• Task to complete
All of the data should be repeated exactly; pictures are not part of the copy.

• Data segment
# # #

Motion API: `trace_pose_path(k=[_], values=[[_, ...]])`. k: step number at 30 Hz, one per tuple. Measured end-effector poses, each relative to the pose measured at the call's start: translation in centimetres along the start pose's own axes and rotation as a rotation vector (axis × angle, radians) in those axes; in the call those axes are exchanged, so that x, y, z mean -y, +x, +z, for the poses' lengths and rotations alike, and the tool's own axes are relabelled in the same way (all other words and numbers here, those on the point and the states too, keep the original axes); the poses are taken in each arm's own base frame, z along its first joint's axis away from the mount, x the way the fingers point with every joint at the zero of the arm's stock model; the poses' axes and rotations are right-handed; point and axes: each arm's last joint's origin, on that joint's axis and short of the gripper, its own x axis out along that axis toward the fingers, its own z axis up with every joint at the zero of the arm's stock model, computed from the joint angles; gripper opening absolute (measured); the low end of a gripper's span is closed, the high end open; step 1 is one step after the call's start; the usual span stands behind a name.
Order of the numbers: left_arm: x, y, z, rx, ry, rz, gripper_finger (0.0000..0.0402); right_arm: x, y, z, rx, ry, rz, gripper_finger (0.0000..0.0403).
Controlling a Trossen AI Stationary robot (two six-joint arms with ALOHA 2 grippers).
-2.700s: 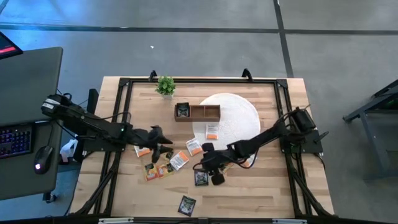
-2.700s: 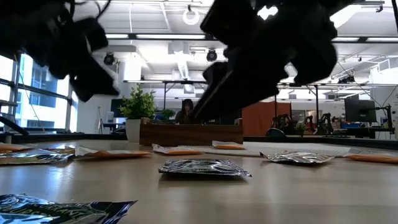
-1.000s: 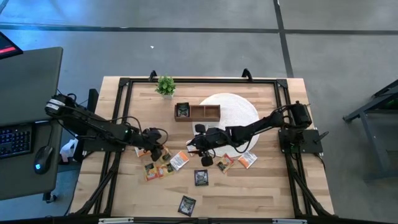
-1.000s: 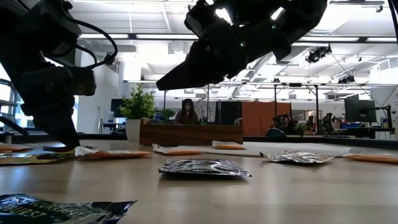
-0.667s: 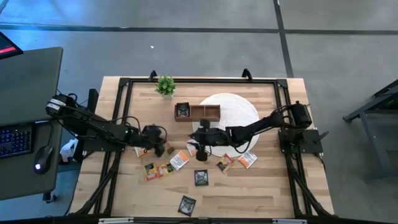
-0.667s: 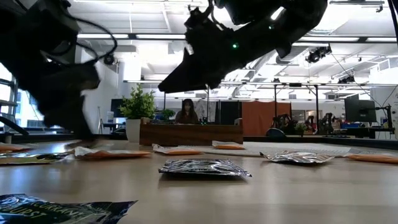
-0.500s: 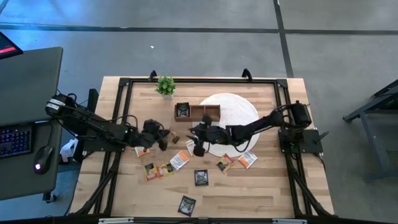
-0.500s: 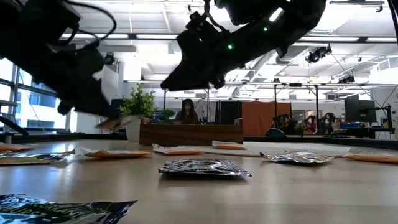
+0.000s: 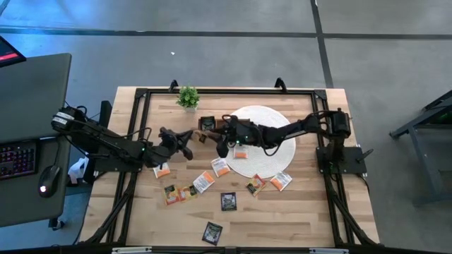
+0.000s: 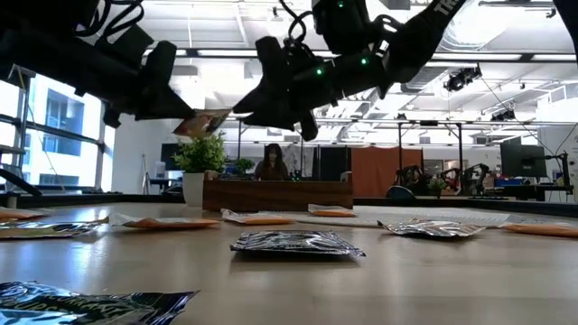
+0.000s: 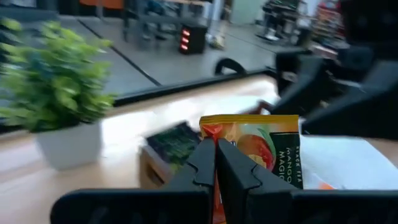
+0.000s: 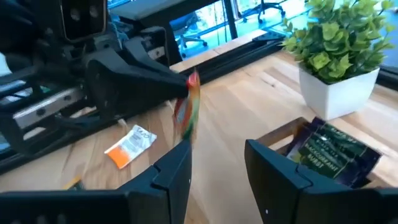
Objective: Pick & Place Tea
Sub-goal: Put the orange tea bag into the middle section of the wooden organizer
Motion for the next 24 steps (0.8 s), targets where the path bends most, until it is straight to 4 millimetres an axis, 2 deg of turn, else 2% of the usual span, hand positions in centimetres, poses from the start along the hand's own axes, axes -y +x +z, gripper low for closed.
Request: trace_pose_path(k=[9, 12, 24], values=[[0.0, 0.0, 0.3, 0.031, -0.02, 0.03, 0.0001, -0.1, 0.0, 0.4, 0.032, 0.003, 0.034, 0.0144], [0.2, 0.0, 0.7, 0.056, -0.067, 0.015, 0.0001, -0.1, 0.0, 0.5, 0.045, 0.006, 0.036, 0.0144], [1.7, 0.2, 2.2, 0.093, -0.025, -0.049, 0.0001, -0.4, -0.1, 1.3, 0.124, -0.009, 0.082, 0.0144]])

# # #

• Answer to this problem
Motion API: `trace_pose_path(k=[_], values=[[_, ...]])`. k: step number at 30 Hz, one per tuple. Measured end-effector poses, each relative to the pose measured at the call's start: translation in centimetres along the start pose's own axes and rotation as a rotation vector (axis × angle, radians) in those axes; in the call those axes are exchanged, so that x, y, z mean -y, +x, +z, for the poses' lengths and rotations alike, and the tool's own axes are relabelled in the same way (all other words and numbers here, those on the point and the states too, keep the original axes); the poses are taken in each arm's own base frame, z along its first joint's axis away from the mount, x the way the fingers point with every joint at the zero of the arm's stock model; the poses' axes and rotations are right-handed; point and axes: each arm's last joint's origin, on that joint's axis and short of the gripper, its own x axis out along that axis toward the fingers, its own z axis up with every joint at the zero of the arm's stock model, computed from the joint angles; gripper opening absolute (measured); the low end of a gripper's span is closed, the high end open; step 1 is one step after the call's start; the usual span stands behind a name.
Order of the numbers: left_arm: x, y, z, rx, ry, rz, gripper_finger (0.0000..0.0402); right_arm: x, y, z, rx, ry, rz, gripper_finger (0.0000..0.0403).
Controlling a Trossen AI Stationary robot (two six-joint arms with ALOHA 2 grippers).
-2.700s: 
-2.700s: 
-1.000s: 
-1.000s: 
-0.667s: 
-0.667s: 
-0.500s: 
-0.500s: 
+0.000s: 
+0.000s: 
+0.000s: 
+0.000s: 
Objective: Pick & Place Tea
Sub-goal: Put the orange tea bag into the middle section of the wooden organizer
Motion for the next 24 steps (0.8 s), targets where the path bends most, until it is straight to 4 millimetres an axis, 2 deg of turn, else 2% of the usual span, hand positions in centimetres, poses from the start along the hand's own axes, axes -y +x +z, gripper low for closed.
Request: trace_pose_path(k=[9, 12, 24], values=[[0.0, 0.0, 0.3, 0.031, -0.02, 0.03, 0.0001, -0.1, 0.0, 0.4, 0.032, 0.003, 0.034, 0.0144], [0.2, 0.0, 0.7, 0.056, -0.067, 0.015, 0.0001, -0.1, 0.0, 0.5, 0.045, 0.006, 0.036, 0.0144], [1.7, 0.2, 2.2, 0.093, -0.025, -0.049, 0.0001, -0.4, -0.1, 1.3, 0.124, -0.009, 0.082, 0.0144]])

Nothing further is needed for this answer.